Return the full set of entries precisely. Do not carry over any pictures.

[INPUT DATA Boundary: Start]

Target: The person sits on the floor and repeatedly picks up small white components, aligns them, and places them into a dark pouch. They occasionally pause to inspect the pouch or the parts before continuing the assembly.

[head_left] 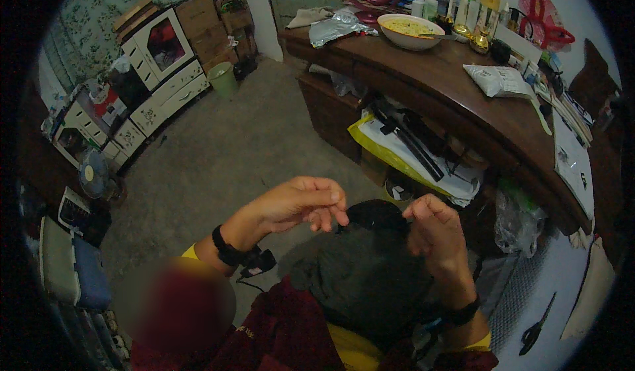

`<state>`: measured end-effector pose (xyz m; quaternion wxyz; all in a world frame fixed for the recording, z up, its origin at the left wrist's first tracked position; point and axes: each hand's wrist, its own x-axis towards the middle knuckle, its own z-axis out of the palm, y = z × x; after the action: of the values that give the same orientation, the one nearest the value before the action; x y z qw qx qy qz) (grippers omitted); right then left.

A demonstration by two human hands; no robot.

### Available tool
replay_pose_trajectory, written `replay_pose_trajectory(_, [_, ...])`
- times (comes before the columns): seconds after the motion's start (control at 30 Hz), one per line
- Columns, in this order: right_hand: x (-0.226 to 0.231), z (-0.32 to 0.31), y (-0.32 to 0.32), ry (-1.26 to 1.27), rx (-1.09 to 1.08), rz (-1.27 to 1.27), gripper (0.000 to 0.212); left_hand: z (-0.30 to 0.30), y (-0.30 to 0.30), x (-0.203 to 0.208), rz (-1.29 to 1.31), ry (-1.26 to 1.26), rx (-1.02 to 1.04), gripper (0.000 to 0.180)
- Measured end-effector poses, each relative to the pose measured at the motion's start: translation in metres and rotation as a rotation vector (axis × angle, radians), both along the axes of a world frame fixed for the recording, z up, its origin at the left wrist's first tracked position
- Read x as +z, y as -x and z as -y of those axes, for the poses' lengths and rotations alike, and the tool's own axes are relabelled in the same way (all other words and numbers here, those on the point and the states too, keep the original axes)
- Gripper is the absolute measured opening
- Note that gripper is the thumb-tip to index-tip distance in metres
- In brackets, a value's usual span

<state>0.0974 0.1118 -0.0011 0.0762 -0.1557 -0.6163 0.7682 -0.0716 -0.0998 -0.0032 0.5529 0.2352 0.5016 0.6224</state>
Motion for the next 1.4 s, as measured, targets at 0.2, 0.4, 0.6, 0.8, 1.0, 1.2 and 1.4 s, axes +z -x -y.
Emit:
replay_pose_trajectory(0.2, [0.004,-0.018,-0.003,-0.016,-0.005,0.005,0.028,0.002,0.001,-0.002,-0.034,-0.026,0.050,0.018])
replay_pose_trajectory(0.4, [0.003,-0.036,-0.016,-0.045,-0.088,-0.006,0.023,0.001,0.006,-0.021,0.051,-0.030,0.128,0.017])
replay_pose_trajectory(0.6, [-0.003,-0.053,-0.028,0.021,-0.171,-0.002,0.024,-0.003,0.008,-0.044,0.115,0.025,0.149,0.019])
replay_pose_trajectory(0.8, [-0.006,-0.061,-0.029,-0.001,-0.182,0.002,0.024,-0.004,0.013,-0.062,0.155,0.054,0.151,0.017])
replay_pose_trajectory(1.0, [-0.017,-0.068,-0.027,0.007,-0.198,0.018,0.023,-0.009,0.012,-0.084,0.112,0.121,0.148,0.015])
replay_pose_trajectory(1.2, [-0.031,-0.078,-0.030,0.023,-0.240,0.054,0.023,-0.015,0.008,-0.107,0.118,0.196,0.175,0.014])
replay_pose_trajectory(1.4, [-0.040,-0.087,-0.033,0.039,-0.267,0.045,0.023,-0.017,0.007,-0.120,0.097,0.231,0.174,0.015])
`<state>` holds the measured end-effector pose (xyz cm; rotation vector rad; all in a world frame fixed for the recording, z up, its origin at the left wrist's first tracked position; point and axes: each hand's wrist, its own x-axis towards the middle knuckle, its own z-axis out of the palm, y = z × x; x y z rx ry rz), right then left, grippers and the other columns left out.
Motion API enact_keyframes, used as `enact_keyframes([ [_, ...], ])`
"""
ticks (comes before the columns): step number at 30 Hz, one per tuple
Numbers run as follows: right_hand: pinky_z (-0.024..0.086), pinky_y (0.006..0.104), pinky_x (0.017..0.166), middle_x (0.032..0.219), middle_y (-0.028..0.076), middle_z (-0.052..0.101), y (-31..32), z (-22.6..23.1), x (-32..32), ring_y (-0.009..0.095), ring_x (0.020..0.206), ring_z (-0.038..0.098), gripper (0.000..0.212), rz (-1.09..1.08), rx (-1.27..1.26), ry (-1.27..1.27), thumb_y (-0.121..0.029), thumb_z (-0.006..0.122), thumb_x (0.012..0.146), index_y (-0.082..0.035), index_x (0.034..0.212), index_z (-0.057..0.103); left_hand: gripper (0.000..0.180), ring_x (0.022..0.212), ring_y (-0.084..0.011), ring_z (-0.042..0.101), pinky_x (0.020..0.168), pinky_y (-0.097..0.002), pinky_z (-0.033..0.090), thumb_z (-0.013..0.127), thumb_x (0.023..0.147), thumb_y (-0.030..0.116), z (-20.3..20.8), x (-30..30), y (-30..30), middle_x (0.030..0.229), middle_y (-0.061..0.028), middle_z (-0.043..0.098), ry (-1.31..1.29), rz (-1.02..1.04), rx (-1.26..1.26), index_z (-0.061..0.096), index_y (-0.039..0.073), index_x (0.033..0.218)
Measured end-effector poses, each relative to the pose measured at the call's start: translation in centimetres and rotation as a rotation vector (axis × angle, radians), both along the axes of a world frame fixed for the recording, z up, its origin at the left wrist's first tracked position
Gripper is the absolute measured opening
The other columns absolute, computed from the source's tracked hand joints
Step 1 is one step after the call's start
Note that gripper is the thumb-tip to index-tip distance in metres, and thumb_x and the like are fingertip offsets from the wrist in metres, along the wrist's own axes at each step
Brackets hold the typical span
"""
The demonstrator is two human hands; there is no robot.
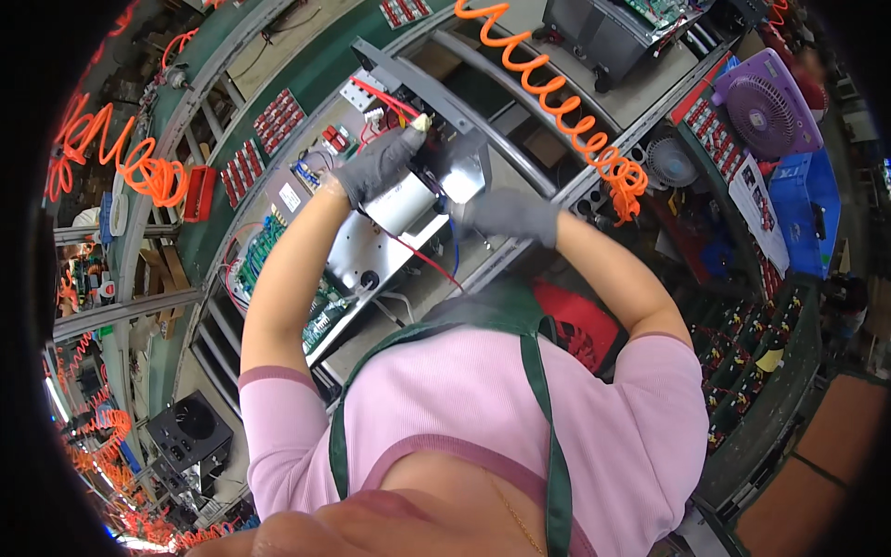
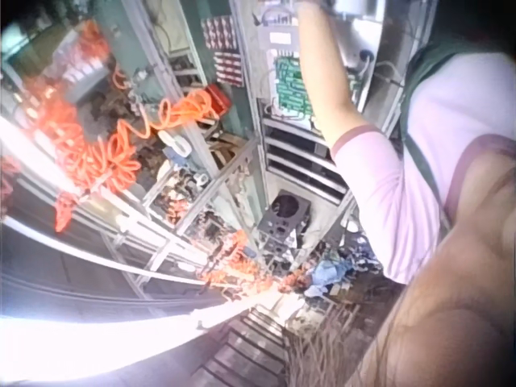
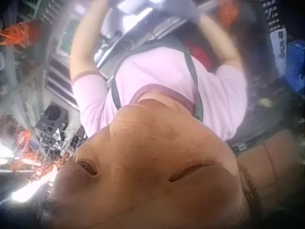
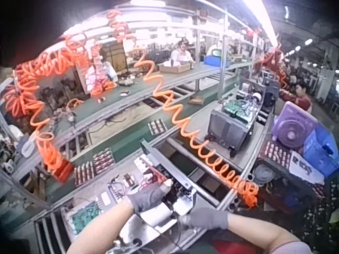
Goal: Assembling electronic components into a chassis, including wiring a PCB and large capacitors.
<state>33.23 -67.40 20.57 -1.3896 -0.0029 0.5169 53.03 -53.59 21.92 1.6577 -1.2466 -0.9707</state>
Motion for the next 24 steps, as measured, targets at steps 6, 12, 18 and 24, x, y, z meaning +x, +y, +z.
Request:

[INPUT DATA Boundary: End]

ANSWER TO THE EXERCISE -
Target: The person sits on the floor and repeatedly picks up small white components, aligns them, and places them into a dark pouch. They occasionally pause to inspect the pouch or the parts before continuing the assembly.

[head_left] 

`<state>`: measured end-effector pose (xyz m; quaternion wxyz; all in a world frame fixed for the recording, z up, its origin at the left wrist's first tracked position; point and axes: each hand's wrist, its own x-axis towards the middle knuckle, its own z-axis out of the palm, y = z × x; after the action: of the values that give the same orientation, the one nearest the value before the action; x y z qw qx qy qz) (grippers omitted); right then left.

A demonstration by two human hands; no robot.

### Available tool
replay_pose_trajectory, written `replay_pose_trajectory(_, [_, ...])`
- times (comes before the columns): seconds after the motion's start (control at 30 Hz), one per line
- Columns, in this order: right_hand: x (-0.226 to 0.231), z (-0.32 to 0.31), y (-0.32 to 0.32), ry (-1.26 to 1.27), rx (-1.09 to 1.08), rz (-1.27 to 1.27), gripper (0.000 to 0.212); left_hand: z (-0.30 to 0.30), y (-0.30 to 0.30), x (-0.203 to 0.208), rz (-1.29 to 1.31), ry (-1.26 to 1.26), rx (-1.02 to 1.04), gripper (0.000 to 0.180)
- Measured end-effector poses, each relative to the pose measured at the motion's start: translation in metres and rotation as a rotation vector (axis × angle, radians), both along the axes of a world frame fixed for the recording, z up, its origin at the left wrist's first tracked position
- Read x as +z, y as -x and z as -y of those axes, for the poses' lengths and rotations alike, and the tool's own axes are relabelled in the same way (all other words and numbers here, those on the point and the states too, keep the original axes)
- Gripper is the absolute measured opening
- Note that gripper is the thumb-tip to index-tip distance in metres
- In brackets, a value's usual span

<state>0.0974 0.1118 -0.0011 0.0762 -0.1557 -0.6163 0.7682 -0.0716 -0.0998 -0.0032 0.5529 0.2352 0.5016 0.6224</state>
Motion for the next 1.4 s, as measured, targets at 0.2, 0.4, 0.6, 0.8, 1.0, 1.2 and 1.4 s, axes +z -x -y.
Emit:
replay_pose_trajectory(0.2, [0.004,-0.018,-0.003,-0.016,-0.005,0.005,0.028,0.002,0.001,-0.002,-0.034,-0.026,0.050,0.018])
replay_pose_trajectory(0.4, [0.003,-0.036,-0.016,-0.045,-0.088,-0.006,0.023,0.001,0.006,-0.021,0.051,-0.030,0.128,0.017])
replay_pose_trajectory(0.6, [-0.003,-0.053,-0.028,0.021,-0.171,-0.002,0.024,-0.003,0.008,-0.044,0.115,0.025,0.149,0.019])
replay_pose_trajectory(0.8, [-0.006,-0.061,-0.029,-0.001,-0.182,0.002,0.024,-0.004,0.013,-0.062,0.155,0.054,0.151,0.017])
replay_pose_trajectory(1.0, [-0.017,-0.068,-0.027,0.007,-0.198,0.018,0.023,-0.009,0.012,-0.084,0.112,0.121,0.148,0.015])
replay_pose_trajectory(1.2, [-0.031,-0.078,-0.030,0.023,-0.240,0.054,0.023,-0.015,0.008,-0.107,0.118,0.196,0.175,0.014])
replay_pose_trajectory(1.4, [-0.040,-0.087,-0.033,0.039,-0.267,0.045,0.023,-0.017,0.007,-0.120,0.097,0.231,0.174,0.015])
`<state>` holds the measured end-effector pose (xyz cm; rotation vector rad; all in a world frame fixed for the recording, z up, its origin at the left wrist's first tracked position; point and axes: each hand's wrist, its own x-axis towards the middle knuckle, its own z-axis out of the palm, y = z × x; x y z rx ry rz), right then left, grippers and the other columns left out.
Motion API enact_keyframes, used as `enact_keyframes([ [_, ...], ])`
"""
ticks (comes before the columns): step number at 30 Hz, one per tuple
Numbers run as follows: right_hand: pinky_z (-0.024..0.086), pinky_y (0.006..0.104), pinky_x (0.017..0.166), middle_x (0.032..0.219), middle_y (-0.028..0.076), middle_z (-0.052..0.101), y (-31..32), z (-22.6..23.1), x (-32..32), ring_y (-0.009..0.095), ring_x (0.020..0.206), ring_z (-0.038..0.098), gripper (0.000..0.212), rz (-1.09..1.08), rx (-1.27..1.26), ry (-1.27..1.27), thumb_y (-0.121..0.029), thumb_z (-0.006..0.122), thumb_x (0.012..0.146), index_y (-0.082..0.035), index_x (0.034..0.212), index_z (-0.057..0.103); left_hand: gripper (0.000..0.180), ring_x (0.022..0.212), ring_y (-0.084..0.011), ring_z (-0.042..0.101), pinky_x (0.020..0.168), pinky_y (-0.097..0.002), pinky_z (-0.033..0.090), thumb_z (-0.013..0.127), thumb_x (0.023..0.147), thumb_y (-0.030..0.116), z (-20.3..20.8), x (-30..30), y (-30..30), middle_x (0.030..0.229), middle_y (-0.061..0.028), middle_z (-0.043..0.098), ry (-1.31..1.29), rz (-1.02..1.04), rx (-1.26..1.26), index_z (-0.061..0.096), index_y (-0.039..0.073), index_x (0.033..0.218)
Measured end-effector poses, each relative to the pose measured at the call's start: translation in centimetres and rotation as a rotation vector (axis × angle, radians), both along the axes of a world frame fixed for the recording, z up, its origin at the left wrist's first tracked position
Gripper is the absolute measured opening
The other columns absolute, computed from the source's tracked hand joints
Step 1 is one step after the call's start
Note that gripper is the thumb-tip to index-tip distance in metres, and thumb_x and the like are fingertip offsets from the wrist in metres, along the wrist's own axes at each step
Brackets hold the typical span
"""
The demonstrator is two human hands; there is no robot.
Goal: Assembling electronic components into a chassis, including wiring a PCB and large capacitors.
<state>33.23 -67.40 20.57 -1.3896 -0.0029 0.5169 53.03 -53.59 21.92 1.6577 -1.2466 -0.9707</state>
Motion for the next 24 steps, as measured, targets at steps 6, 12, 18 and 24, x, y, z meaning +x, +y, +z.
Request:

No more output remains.